Un colega reportero del diario La crónica de hoy le dijo al presidente que había sido objeto de un secuestro y que había sido golpeado mientras hacía -dijo- una investigación en zonas donde diariamente se roban el combustible.
Muchos medios consignaron este hecho como si fuera noticia y su encabezado giró en la misma idea: “Se solidariza el presidente con periodista agredido”.
El reportero de La crónica le preguntó a López Obrador si su gobierno daría garantías a las y los periodistas, y la única respuesta fue que le daba todo su apoyo y respaldo y luego comenzó a hablar de los temas de inseguridad en el país, de la violencia en Tijuana, de que va a pacificar al país, pero no respondió la pregunta.
Lo triste es que el resto de los medios hayan pensado que la nota era el acto de “buena fe” del apapacho presidencial en vivo y en directo, cuando el hecho noticioso es que el presidente no respondió ni aprovechó esta coyuntura para hablar del tema de protección a periodistas, porque una vez más evita hablar del tema.
Apenas el lunes la organización de Periodistas Desplazados, que aglutina precisamente a colegas que encontraron refugio en la capital del país ante las agresiones y amenazas que han sufrido por su labor periodística en sus entidades, daba cuenta de que en el primer mes del año han registrado 78 ataques contra periodistas… ¡78 ataques en 31 días!, 2.5 agresiones diarias.
De estas 78 agresiones, 33 se cometieron en contra de mujeres y 45 contra hombres, y hay que sumarles otras 17 agresiones directas contra medios, lo que hace una suma de 95… tres cada 24 horas.
En enero pasado fue asesinado un periodista en Baja California Sur, apenas en diciembre otro había sido asesinado en la misma entidad, y el panorama no cambia para quienes hacen periodismo.

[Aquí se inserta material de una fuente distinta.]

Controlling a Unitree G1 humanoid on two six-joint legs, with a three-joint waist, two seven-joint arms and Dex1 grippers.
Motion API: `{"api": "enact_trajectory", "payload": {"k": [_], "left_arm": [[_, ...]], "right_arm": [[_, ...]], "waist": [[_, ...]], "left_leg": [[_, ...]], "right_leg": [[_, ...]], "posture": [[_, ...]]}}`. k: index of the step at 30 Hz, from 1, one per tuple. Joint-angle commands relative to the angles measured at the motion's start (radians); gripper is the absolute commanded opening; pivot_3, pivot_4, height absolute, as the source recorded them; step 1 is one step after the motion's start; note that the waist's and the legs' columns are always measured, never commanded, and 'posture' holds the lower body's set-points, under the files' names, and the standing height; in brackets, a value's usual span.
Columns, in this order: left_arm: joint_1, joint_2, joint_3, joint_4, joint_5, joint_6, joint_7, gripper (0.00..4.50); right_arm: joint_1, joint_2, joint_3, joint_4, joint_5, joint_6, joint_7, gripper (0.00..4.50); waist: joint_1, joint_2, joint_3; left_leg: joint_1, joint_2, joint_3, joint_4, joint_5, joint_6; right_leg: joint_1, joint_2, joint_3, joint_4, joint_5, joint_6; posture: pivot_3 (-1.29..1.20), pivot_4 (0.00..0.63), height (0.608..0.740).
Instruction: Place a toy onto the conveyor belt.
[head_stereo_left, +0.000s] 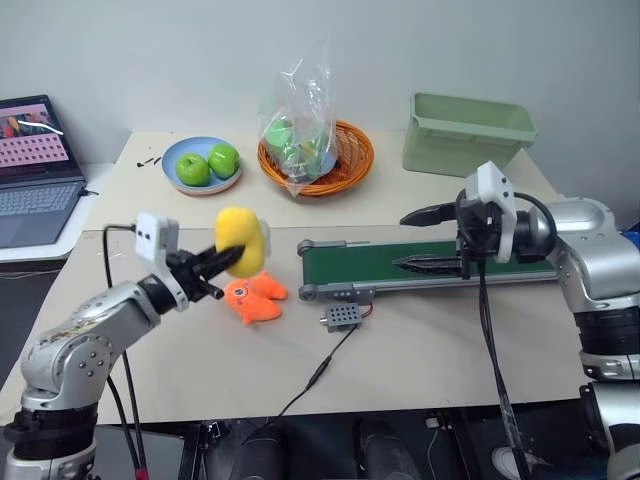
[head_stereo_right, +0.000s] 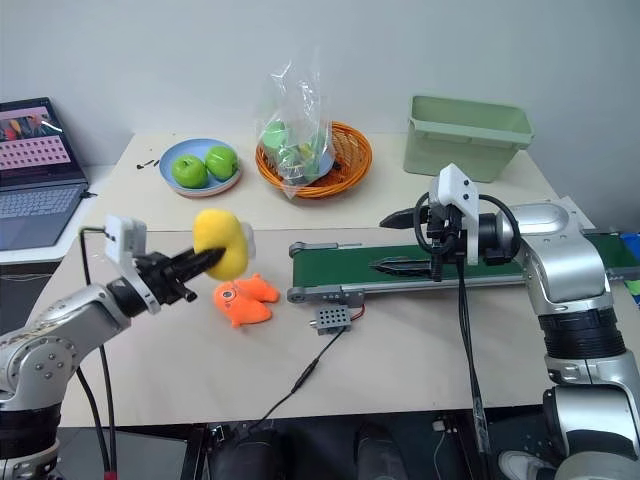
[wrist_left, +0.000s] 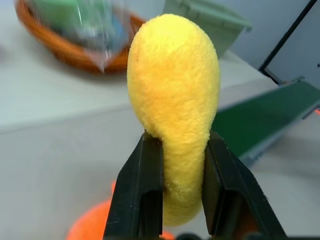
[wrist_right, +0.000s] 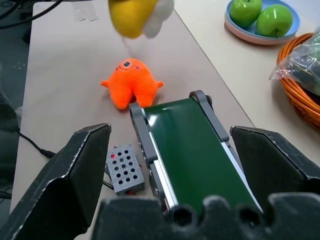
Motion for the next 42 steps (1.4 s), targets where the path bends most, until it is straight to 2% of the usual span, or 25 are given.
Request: {"api": "enact_trajectory", "payload": {"k": [1, 3, 5, 8, 11, 15, 22, 26, 33, 42], "left_arm": [[-0.154, 0.078, -0.217, 0.032, 0.435, -0.213, 0.029, 0.99], [-0.183, 0.14, -0.346, 0.083, 0.718, -0.437, 0.038, 0.99], [-0.189, 0.169, -0.416, 0.128, 0.886, -0.602, 0.049, 0.99], [-0.207, 0.134, -0.461, 0.231, 1.023, -0.773, 0.098, 0.99], [-0.254, 0.135, -0.531, 0.348, 1.217, -0.966, 0.155, 0.99], [-0.383, 0.092, -0.583, 0.49, 1.399, -1.15, 0.26, 0.99], [-0.536, -0.006, -0.621, 0.71, 1.5, -1.294, 0.319, 0.99], [-0.619, -0.104, -0.682, 0.847, 1.566, -1.365, 0.363, 0.99], [-0.667, -0.186, -0.748, 0.989, 1.646, -1.407, 0.415, 0.99], [-0.638, -0.186, -0.785, 1.068, 1.687, -1.409, 0.425, 0.99]], "right_arm": [[-0.034, 0.009, -0.01, -0.005, -0.003, -0.025, -0.003, 4.5], [-0.039, 0.016, -0.007, -0.001, -0.006, -0.028, -0.004, 4.5], [-0.043, 0.021, -0.005, 0.002, -0.009, -0.031, -0.005, 4.5], [-0.042, 0.024, -0.006, -0.001, -0.01, -0.03, -0.007, 4.5], [-0.037, 0.026, -0.007, -0.006, -0.011, -0.03, -0.011, 4.5], [-0.017, 0.014, -0.028, -0.036, -0.002, -0.019, -0.023, 4.5], [0.019, -0.002, -0.048, -0.076, 0.008, -0.004, -0.048, 4.5], [0.035, -0.009, -0.059, -0.095, 0.014, 0.003, -0.064, 4.5], [0.06, -0.025, -0.077, -0.116, 0.021, 0.013, -0.087, 4.5], [0.08, -0.035, -0.09, -0.134, 0.027, 0.022, -0.102, 4.5]], "waist": [[0.01, -0.001, 0.0], [0.011, -0.001, 0.0], [0.009, 0.0, 0.0], [0.008, 0.0, 0.0], [0.011, 0.0, 0.0], [0.022, -0.001, 0.001], [0.022, -0.001, 0.0], [0.022, -0.001, 0.001], [0.018, -0.001, 0.001], [0.02, -0.001, 0.001]], "left_leg": [[0.0, 0.0, 0.0, 0.0, 0.0, 0.0], [0.0, -0.001, 0.0, 0.0, 0.0, 0.0], [0.0, -0.001, 0.0, -0.001, 0.0, 0.0], [-0.001, -0.001, 0.001, -0.003, 0.0, 0.0], [-0.005, -0.001, 0.001, -0.003, 0.0, 0.0], [-0.005, -0.001, 0.001, -0.002, 0.0, 0.0], [-0.005, -0.001, 0.001, -0.001, 0.0, 0.001], [-0.006, -0.001, 0.001, 0.0, 0.0, 0.001], [-0.005, -0.001, 0.001, 0.0, 0.0, 0.001], [-0.005, -0.001, 0.001, 0.001, 0.0, 0.001]], "right_leg": [[0.0, 0.0, 0.0, 0.0, 0.0, 0.0], [0.0, 0.001, 0.001, 0.0, 0.0, 0.0], [0.0, 0.0, 0.001, -0.001, 0.0, 0.0], [-0.001, 0.0, 0.002, 0.0, 0.0, 0.0], [-0.005, 0.0, 0.002, 0.001, 0.0, 0.001], [-0.005, 0.0, 0.002, 0.001, 0.0, 0.001], [-0.004, 0.0, 0.001, 0.002, 0.001, 0.003], [-0.004, 0.0, 0.001, 0.002, 0.001, 0.003], [-0.003, 0.0, 0.001, 0.003, 0.002, 0.004], [-0.003, 0.0, 0.001, 0.003, 0.002, 0.004]], "posture": [[0.0, 0.15, 0.74], [0.0, 0.15, 0.74], [0.0, 0.15, 0.74], [0.0, 0.15, 0.74], [0.0, 0.15, 0.74], [0.0, 0.15, 0.74], [0.0, 0.15, 0.74], [0.0, 0.15, 0.74], [0.0, 0.15, 0.74], [0.0, 0.15, 0.74]]}}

Y lo que tampoco cambia es la actitud del gobierno federal. El presidente sigue creyendo que la solución está en ponerle guaruras a las y los periodistas y nadie en su equipo de trabajo lo ha logrado convencer de lo contrario, quizá porque creen lo mismo o porque temen el regaño.

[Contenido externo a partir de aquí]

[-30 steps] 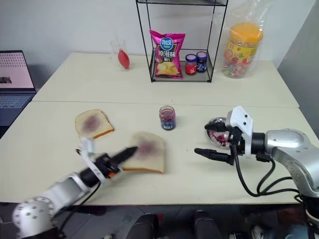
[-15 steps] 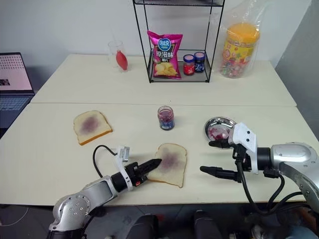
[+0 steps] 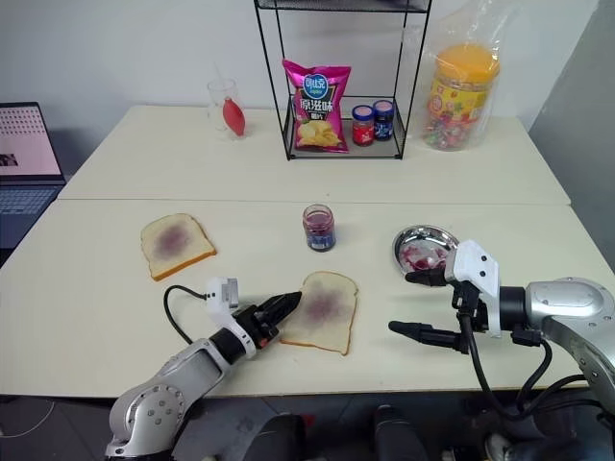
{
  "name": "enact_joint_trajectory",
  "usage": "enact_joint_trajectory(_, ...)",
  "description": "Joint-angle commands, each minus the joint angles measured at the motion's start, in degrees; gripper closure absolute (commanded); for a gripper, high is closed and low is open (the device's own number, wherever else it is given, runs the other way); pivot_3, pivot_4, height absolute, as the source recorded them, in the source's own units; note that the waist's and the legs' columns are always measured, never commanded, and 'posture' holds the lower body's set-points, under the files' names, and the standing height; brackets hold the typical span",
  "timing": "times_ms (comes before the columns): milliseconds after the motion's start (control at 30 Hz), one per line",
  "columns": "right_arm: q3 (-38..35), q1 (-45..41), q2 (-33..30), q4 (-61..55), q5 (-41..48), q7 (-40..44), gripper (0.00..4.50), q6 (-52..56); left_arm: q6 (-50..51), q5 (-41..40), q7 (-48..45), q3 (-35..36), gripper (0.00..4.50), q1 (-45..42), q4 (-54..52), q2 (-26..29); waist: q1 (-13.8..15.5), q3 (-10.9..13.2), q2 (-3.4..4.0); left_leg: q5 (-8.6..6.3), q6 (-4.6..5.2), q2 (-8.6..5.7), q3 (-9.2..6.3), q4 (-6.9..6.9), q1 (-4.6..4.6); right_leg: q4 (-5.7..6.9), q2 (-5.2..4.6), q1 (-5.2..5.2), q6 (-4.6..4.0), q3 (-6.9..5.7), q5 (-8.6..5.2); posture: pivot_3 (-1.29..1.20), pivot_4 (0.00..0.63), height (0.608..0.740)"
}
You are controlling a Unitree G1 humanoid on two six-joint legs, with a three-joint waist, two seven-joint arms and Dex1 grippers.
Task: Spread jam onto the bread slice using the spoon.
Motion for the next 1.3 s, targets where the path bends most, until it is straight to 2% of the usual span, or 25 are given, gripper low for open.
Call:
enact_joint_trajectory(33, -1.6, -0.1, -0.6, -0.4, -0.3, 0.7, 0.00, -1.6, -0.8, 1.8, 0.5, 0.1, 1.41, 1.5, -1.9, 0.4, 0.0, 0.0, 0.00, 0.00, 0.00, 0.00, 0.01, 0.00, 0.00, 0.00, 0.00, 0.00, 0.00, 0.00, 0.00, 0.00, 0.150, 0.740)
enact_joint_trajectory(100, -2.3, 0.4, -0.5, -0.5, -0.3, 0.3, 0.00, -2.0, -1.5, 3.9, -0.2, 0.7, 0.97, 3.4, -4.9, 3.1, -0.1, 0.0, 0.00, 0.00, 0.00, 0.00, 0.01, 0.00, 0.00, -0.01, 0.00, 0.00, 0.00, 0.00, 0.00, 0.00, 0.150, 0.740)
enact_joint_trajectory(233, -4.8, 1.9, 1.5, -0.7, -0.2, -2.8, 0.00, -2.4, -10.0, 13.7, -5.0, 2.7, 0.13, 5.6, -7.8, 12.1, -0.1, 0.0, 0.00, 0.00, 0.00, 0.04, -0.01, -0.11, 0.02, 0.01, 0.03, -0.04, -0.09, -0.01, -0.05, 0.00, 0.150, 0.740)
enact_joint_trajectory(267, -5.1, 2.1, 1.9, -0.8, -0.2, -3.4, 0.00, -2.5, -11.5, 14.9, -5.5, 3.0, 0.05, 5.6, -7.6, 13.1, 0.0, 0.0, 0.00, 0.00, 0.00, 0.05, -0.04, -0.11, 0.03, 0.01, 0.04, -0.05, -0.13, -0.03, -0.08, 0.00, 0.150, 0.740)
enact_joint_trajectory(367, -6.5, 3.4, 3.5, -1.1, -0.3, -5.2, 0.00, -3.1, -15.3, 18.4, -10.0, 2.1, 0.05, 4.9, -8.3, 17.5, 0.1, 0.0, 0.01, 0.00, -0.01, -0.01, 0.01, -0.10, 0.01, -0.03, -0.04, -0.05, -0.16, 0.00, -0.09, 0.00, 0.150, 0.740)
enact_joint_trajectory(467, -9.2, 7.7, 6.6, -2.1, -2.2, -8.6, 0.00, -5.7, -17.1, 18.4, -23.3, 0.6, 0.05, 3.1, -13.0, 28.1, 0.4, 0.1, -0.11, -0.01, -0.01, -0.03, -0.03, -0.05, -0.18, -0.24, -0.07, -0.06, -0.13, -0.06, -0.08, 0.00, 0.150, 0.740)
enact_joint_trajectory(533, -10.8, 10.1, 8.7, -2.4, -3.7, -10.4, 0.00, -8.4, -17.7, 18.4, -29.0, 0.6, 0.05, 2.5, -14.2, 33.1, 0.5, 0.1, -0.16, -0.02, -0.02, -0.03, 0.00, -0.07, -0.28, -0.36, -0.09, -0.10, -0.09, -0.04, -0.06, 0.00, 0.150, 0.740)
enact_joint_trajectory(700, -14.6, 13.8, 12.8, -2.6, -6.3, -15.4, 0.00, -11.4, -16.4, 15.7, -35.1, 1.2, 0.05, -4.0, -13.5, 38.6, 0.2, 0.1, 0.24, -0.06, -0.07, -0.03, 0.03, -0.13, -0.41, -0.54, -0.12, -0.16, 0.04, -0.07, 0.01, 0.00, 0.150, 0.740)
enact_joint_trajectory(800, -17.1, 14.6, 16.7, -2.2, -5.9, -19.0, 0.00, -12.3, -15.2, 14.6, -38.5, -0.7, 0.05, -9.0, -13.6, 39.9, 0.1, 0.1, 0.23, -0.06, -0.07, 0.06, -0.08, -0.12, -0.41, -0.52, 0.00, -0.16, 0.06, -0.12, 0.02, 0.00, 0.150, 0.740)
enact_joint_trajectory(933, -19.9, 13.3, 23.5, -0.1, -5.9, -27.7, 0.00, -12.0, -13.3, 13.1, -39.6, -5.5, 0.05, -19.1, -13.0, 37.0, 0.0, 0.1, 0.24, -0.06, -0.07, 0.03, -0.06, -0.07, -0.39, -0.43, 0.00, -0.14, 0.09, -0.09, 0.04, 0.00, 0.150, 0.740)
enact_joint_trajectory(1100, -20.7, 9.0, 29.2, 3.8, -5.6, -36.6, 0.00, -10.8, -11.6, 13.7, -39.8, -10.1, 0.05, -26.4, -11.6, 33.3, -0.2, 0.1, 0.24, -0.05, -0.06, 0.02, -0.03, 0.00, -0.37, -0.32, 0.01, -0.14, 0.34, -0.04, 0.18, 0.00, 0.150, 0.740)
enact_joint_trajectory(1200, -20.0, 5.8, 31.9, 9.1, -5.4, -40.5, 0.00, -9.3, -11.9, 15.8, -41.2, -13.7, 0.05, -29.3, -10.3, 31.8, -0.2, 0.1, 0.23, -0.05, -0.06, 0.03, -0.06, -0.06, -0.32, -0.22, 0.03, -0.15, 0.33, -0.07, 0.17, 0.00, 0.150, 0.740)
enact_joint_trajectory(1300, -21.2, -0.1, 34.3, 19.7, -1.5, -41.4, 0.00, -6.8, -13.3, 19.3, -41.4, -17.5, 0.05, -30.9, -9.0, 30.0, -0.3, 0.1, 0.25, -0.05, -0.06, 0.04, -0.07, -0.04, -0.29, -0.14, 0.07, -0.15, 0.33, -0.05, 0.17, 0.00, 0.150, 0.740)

El presidente habló de fortalecer el Mecanismo de Protección de Personas Defensoras de Derechos Humanos y Periodistas, pero a la fecha ni la secretaria de Gobernación, Olga Sánchez Cordero, ni el subsecretario de Derechos Humanos, Alejandro Encinas Rodríguez, ni el jefe de la Unidad de Derechos Humanos (principal responsable del mecanismo), Aarón Mastache, han explicado qué es lo que realmente van a hacer para fortalecer este organismo de reacción policiaca y no de protección, más allá de darle más dinero.

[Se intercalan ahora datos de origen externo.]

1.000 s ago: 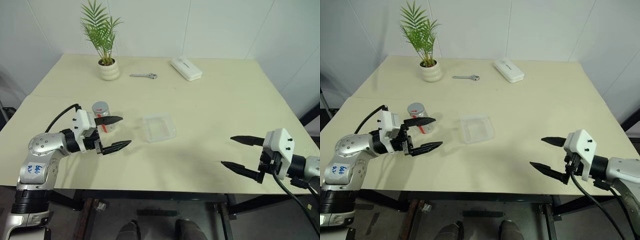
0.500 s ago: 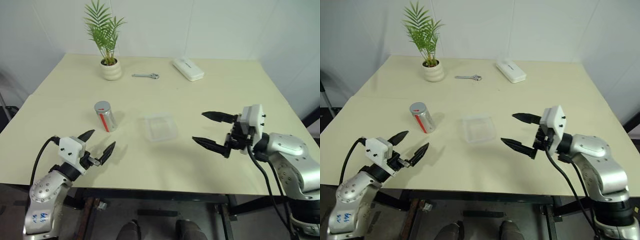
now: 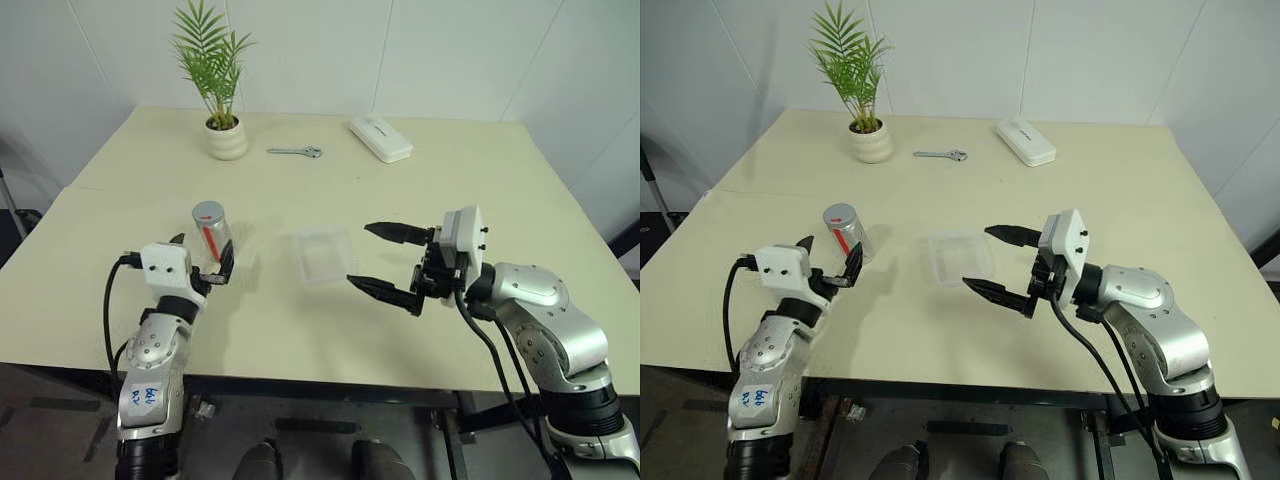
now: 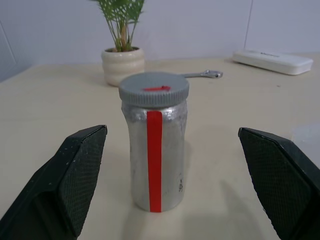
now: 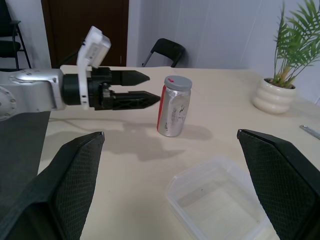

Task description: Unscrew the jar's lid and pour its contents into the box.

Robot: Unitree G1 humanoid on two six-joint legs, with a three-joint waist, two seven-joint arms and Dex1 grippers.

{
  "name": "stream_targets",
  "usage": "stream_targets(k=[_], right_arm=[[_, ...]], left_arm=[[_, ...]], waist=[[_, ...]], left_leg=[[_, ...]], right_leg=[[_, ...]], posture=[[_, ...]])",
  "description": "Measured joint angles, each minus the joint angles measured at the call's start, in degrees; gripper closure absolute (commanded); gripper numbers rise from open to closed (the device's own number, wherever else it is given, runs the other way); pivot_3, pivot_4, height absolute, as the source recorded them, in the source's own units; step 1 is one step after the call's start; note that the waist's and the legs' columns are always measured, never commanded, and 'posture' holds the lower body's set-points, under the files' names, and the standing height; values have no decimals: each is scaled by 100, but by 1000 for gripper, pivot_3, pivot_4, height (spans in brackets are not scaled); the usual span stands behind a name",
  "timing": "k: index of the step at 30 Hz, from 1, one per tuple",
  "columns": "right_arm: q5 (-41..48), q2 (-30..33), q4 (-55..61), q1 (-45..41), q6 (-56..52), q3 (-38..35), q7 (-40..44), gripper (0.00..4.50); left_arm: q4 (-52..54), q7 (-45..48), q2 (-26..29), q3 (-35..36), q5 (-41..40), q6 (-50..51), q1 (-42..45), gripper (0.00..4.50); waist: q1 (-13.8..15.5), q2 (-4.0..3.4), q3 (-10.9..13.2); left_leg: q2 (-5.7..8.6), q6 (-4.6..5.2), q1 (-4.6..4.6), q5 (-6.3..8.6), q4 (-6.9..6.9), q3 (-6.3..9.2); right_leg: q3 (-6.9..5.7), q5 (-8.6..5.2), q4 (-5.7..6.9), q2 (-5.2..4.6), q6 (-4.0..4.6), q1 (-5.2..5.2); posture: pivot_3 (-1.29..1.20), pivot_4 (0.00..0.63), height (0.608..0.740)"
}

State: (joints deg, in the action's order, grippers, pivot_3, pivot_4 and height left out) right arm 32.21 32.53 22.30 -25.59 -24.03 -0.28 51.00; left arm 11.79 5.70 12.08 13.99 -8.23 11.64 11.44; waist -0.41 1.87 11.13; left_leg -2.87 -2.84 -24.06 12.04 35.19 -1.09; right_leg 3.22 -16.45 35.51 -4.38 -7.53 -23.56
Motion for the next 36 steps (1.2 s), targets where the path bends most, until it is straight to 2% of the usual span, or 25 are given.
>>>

Y mientras tanto, la vulnerabilidad de las y los periodistas persiste, y aumentó en estos casos de cobertura de la lucha contra el robo de combustibles.
Aunque eso sí, yo le preguntaría al colega agredido y sobre todo a su medio: ¿Cuál fue el protocolo que siguieron para una cobertura tan riesgosa como la que estaba haciendo?

*Periodista. Autor del manual de autoprotección para periodistas y de la Guía de buenas prácticas para la cobertura informativa sobre violencia.